* **YOUR GOAL**
A single number is required: the count of lines in the records below that contain the word "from".
··· RECORDS ···
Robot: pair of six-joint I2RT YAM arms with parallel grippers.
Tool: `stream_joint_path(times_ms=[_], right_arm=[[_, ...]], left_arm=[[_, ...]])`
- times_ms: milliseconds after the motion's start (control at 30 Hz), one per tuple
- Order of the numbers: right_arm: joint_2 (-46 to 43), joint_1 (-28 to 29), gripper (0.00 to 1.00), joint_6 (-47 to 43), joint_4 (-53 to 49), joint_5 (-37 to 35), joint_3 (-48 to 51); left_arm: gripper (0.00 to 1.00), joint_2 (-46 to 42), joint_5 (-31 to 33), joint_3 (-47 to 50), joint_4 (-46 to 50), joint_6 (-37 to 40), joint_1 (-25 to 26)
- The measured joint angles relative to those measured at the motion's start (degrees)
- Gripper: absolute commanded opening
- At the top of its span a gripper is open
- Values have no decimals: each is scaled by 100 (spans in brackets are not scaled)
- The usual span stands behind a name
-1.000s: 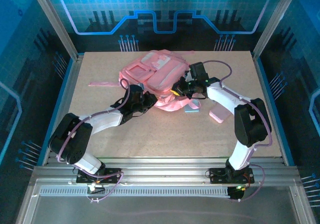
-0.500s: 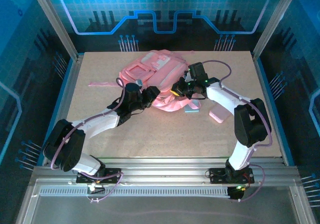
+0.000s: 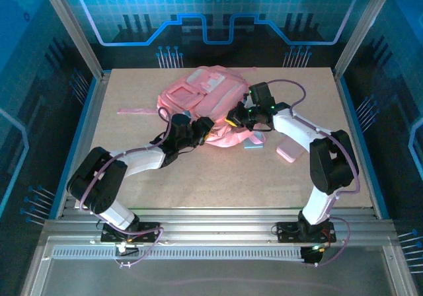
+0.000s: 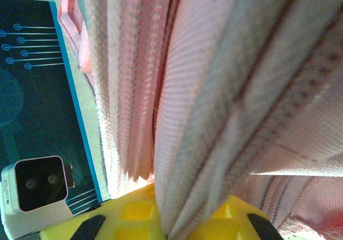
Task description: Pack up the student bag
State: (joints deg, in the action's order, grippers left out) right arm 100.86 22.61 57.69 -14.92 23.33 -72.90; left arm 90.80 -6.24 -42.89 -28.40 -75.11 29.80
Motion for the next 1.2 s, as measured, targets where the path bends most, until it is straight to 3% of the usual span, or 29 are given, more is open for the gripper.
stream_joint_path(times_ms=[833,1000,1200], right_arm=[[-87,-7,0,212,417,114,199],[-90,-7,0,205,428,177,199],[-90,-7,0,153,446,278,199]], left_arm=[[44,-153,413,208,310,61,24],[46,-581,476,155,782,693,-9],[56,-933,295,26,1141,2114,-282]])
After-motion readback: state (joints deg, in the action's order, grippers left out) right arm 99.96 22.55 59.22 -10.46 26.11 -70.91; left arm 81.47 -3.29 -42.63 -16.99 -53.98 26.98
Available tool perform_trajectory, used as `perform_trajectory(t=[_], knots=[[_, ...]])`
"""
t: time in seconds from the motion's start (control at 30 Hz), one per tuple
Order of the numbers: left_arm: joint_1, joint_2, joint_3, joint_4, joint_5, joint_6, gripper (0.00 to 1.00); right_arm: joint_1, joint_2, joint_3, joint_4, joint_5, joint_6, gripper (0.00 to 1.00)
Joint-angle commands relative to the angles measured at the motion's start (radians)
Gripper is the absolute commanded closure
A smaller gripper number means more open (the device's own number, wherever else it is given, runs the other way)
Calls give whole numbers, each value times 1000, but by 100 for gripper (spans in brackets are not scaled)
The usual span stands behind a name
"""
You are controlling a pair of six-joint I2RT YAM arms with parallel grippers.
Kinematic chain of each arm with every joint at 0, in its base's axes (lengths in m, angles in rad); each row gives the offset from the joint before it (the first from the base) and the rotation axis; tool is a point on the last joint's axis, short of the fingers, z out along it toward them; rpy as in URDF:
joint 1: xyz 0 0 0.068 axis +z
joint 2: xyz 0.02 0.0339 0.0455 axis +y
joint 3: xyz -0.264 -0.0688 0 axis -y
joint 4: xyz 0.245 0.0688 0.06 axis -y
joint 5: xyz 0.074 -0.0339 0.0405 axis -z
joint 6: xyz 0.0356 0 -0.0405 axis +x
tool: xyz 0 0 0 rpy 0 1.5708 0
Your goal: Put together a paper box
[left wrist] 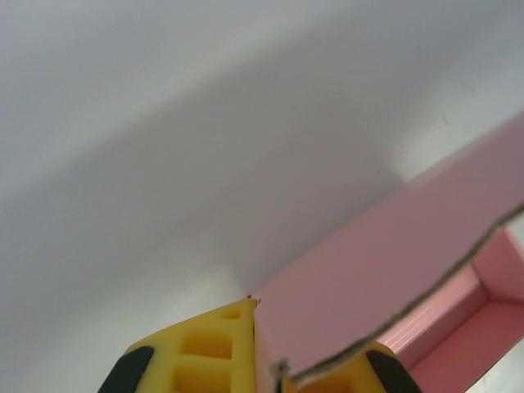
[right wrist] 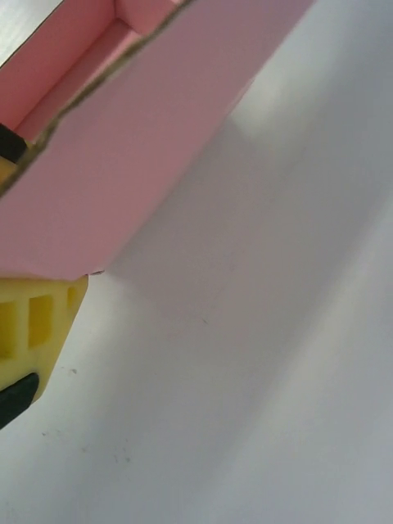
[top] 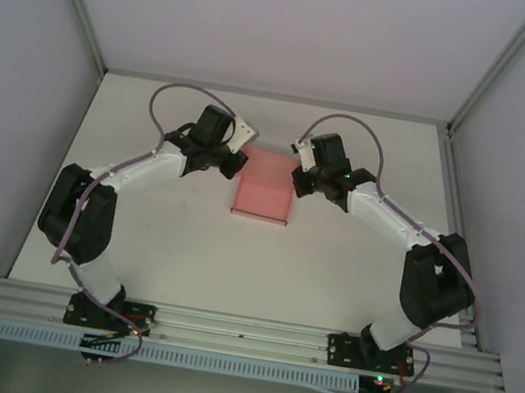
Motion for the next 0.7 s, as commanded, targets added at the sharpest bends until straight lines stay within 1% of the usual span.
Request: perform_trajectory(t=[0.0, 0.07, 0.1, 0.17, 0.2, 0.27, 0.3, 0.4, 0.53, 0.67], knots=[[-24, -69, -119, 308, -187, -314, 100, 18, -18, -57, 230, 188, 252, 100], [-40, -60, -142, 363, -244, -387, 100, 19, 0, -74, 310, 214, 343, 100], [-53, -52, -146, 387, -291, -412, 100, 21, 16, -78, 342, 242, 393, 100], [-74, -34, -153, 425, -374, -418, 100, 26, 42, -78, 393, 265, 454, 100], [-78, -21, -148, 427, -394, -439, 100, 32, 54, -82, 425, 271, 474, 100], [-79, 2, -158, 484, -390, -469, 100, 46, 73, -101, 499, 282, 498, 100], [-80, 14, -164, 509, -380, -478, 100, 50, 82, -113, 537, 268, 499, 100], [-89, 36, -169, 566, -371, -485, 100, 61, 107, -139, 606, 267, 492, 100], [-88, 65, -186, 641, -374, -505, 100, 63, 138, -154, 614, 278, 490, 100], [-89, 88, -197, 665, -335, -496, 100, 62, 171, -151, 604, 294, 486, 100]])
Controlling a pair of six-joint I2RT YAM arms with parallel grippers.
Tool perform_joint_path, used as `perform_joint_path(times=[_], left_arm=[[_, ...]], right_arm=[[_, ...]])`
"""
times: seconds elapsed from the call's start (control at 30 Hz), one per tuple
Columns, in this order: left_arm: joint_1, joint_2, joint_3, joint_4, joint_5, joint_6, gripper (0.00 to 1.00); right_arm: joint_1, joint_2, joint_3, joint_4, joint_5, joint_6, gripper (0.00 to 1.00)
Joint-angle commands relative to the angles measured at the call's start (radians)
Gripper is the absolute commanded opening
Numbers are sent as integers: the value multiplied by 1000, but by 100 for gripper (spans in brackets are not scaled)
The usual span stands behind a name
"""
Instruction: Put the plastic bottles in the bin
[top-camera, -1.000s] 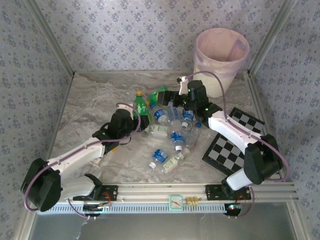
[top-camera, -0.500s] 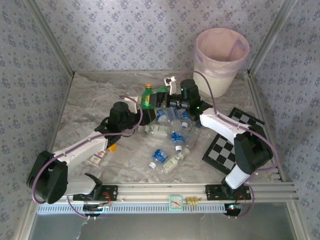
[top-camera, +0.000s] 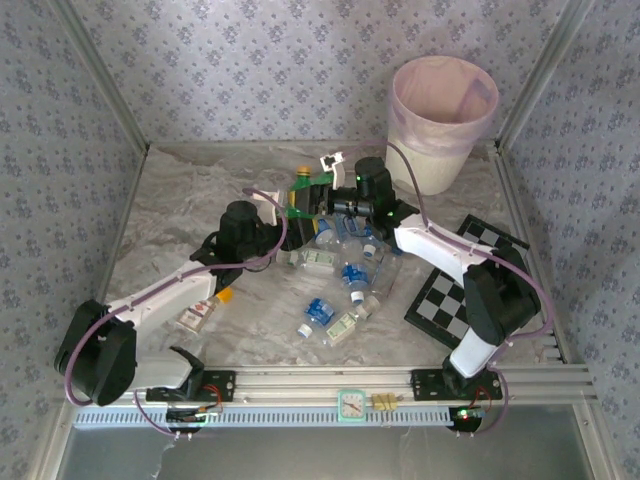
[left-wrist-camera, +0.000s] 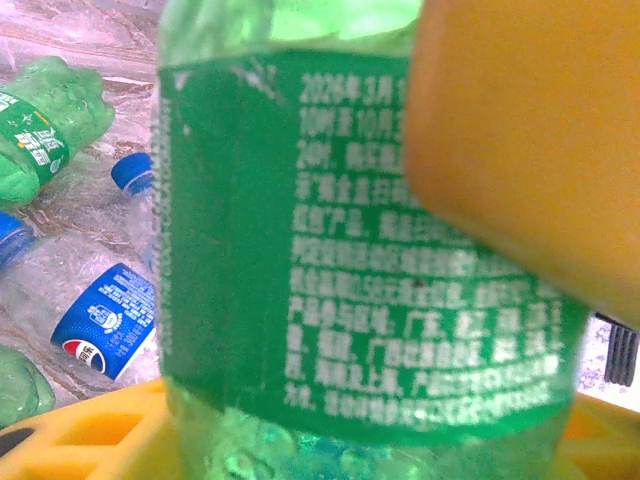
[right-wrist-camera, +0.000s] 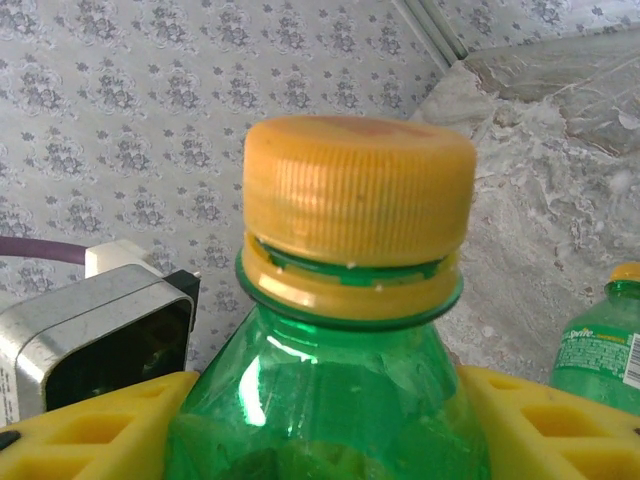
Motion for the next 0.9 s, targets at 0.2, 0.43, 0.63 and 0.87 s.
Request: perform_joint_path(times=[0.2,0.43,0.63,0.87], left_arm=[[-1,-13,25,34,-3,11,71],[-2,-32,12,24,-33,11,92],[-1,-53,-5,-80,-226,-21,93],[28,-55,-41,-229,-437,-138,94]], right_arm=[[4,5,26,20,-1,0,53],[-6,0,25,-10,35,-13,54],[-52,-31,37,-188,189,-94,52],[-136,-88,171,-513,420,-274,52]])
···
* **WRITTEN RESPONSE**
3